It is possible to measure at both a strip and socket level, however the underlying technology in the strip for each type of measurement is different, and the more granular you want your measurement, the more expensive it gets.
“When you measure at a power strip level you only need one or two current transformers to measure the power,” said Rittal’s Mark Roberts.
“If you want to measure at the socket level then you need a current transformer for each individual socket, so the technology required grows with the granularity.”
Ballpark figures for power strip-level measurement hover around $800-$900 per strip, Roberts said. Go down to the socket level and it jumps to $1400 or $1500.
A large data centre packing 500 racks would need approximately twice that number of strips, each of which might contain eight or 10 sockets.
“For that sized centre it could cost about $1 million to monitor at an individual socket level,” said Roberts.

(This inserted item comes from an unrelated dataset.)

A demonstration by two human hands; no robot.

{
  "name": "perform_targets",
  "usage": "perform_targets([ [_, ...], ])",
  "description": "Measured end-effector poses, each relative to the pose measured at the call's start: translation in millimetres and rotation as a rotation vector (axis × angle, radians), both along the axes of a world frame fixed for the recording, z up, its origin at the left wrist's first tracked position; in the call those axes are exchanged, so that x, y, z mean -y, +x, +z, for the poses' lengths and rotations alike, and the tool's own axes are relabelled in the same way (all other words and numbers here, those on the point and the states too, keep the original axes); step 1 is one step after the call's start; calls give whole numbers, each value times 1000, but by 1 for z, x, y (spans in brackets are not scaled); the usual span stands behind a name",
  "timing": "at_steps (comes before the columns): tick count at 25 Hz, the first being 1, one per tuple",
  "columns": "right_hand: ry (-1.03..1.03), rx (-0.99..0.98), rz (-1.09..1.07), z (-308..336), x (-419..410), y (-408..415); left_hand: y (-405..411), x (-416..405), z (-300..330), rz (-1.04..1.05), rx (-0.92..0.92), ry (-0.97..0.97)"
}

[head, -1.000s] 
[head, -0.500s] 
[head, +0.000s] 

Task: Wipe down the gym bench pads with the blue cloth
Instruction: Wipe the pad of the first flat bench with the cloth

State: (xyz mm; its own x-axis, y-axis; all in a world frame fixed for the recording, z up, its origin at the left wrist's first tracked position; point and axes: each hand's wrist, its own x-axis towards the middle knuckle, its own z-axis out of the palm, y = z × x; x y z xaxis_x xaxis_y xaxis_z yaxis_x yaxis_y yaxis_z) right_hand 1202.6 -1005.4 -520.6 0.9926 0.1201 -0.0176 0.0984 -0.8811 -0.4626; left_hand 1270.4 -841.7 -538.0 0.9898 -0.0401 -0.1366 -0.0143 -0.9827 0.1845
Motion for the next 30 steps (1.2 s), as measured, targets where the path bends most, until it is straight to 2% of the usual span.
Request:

Raritan’s Gary Hull agrees that intelligent systems are the answer, but at the PDU level.
“What Raritan has done is provided the market with an intelligent PDU that measures, meters and switches power by node or infrastructure device,” said Hull.
“This provides a great opportunity for partners to offer proactive power management solutions that augment our [traditional] infrastructure management systems.”
The company also has open source software called Power IQ that can consolidate active power information derived from multiple PDUs at the node level.
Hull said it works with any device that is both SNMP-enabled and can event forward management information base (MIB) files to Power IQ.
Other vendors have similar software offerings, including Eaton and APC.
Like Power IQ, both of these solutions also plug into other third-party management systems such as IBM’s Tivoli.
Eaton is also selling intelligent monitoring primarily at the PDU level.
“We have products that can be retrofitted to ‘dumb’ PDUs so that metering or monitoring capabilities can be added to existing sites quite easily,” said Eaton’s Ciaran Bolton.
Both Eaton and APC are also proponents of taking a modular approach to UPS infrastructure.
Adaptec, meanwhile, provides a way for IT managers to start saving at the equipment level. The company has created a firmware enhancement for its Series 2 and 5 RAID cards that enables IT managers to either spin down or slow down attached drives to a low-power state or complete hibernation to save energy.
“Traditionally there were specific appliances to do this,” said Neil Cameron, field application engineer at Adaptec.
“Our product is for the generic market from workstations upwards. People can simply turn on these new features.”